(Recorded information Opens)

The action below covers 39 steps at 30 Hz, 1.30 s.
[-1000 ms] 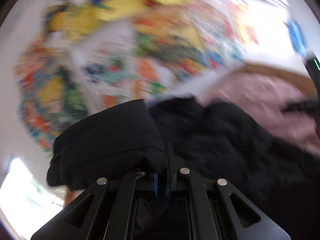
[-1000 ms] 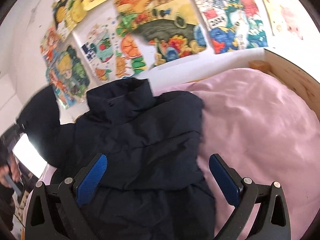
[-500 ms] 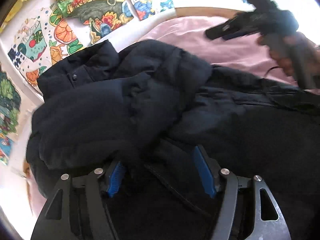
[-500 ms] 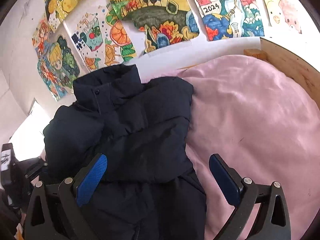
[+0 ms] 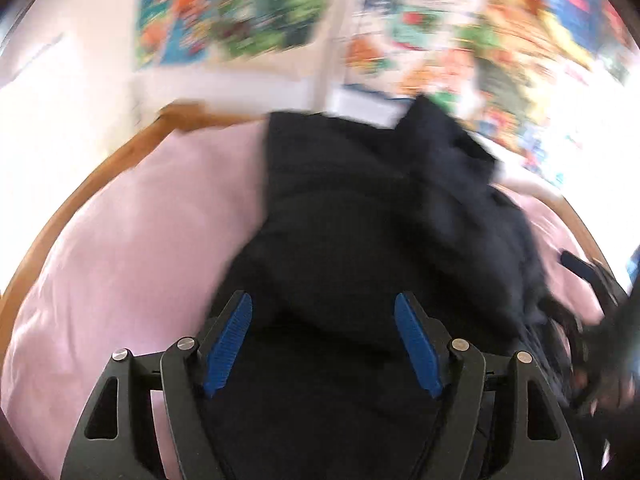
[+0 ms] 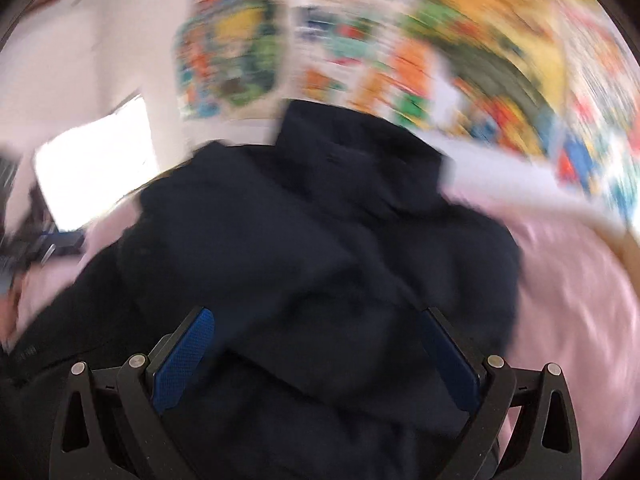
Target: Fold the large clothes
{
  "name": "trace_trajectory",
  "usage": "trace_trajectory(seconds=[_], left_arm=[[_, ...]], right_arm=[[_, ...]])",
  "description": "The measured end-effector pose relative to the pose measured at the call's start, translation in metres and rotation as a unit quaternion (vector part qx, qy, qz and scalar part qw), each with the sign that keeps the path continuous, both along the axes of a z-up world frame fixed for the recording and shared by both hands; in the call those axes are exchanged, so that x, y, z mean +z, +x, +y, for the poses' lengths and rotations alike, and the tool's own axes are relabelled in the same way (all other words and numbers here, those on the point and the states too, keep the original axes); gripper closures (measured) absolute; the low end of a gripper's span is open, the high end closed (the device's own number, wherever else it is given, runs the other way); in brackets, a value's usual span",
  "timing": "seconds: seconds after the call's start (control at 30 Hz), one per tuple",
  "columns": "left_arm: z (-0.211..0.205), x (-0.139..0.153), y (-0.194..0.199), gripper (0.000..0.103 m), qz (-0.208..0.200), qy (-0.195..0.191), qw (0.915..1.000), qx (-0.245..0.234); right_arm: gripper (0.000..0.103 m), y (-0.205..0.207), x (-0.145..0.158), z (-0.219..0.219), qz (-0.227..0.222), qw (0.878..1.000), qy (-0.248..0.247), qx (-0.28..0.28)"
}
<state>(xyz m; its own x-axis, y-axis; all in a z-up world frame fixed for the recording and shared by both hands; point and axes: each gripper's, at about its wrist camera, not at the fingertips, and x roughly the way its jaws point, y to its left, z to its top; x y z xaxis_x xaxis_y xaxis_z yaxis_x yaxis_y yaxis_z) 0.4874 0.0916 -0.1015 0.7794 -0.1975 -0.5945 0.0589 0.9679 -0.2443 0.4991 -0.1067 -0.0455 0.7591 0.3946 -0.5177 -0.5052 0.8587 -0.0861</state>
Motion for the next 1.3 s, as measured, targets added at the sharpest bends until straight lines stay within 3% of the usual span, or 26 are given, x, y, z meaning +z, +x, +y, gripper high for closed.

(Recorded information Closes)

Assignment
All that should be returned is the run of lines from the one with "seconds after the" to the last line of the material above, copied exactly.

Result of the task
  "timing": "seconds: seconds after the call's start (control at 30 Hz), one per tuple",
  "columns": "left_arm: z (-0.211..0.205), x (-0.139..0.153), y (-0.194..0.199), gripper (0.000..0.103 m), qz (-0.208..0.200), qy (-0.195..0.191), qw (0.915..1.000), qx (-0.245..0.234); right_arm: gripper (0.000..0.103 m), y (-0.205..0.207), x (-0.145..0.158), z (-0.219..0.219), qz (-0.227..0.222), qw (0.878..1.000), qy (-0.248..0.247), qx (-0.28..0.28)"
}
<state>(xyz m; its own x-axis, y-axis; all in a z-up world frame fixed for the recording and shared by both hands; point and axes: each gripper's, at about its wrist camera, not at the fingertips, and x roughly the way its jaws point, y to its left, z to its top; x y z xaxis_x xaxis_y xaxis_z yaxis_x yaxis_y yaxis_z) 0.4874 0.0916 -0.1015 0.7794 -0.1975 -0.5945 0.0589 0.9679 -0.2443 0.4991 -0.1067 -0.0455 0.7591 0.3946 -0.5177 -0.5052 0.8587 -0.0861</state>
Motion for the next 1.3 s, as measured, targets added at the sharpest bends until straight lines stay within 3% of the usual span, or 26 are given, x, y, z meaning +z, +x, +y, gripper high for closed.

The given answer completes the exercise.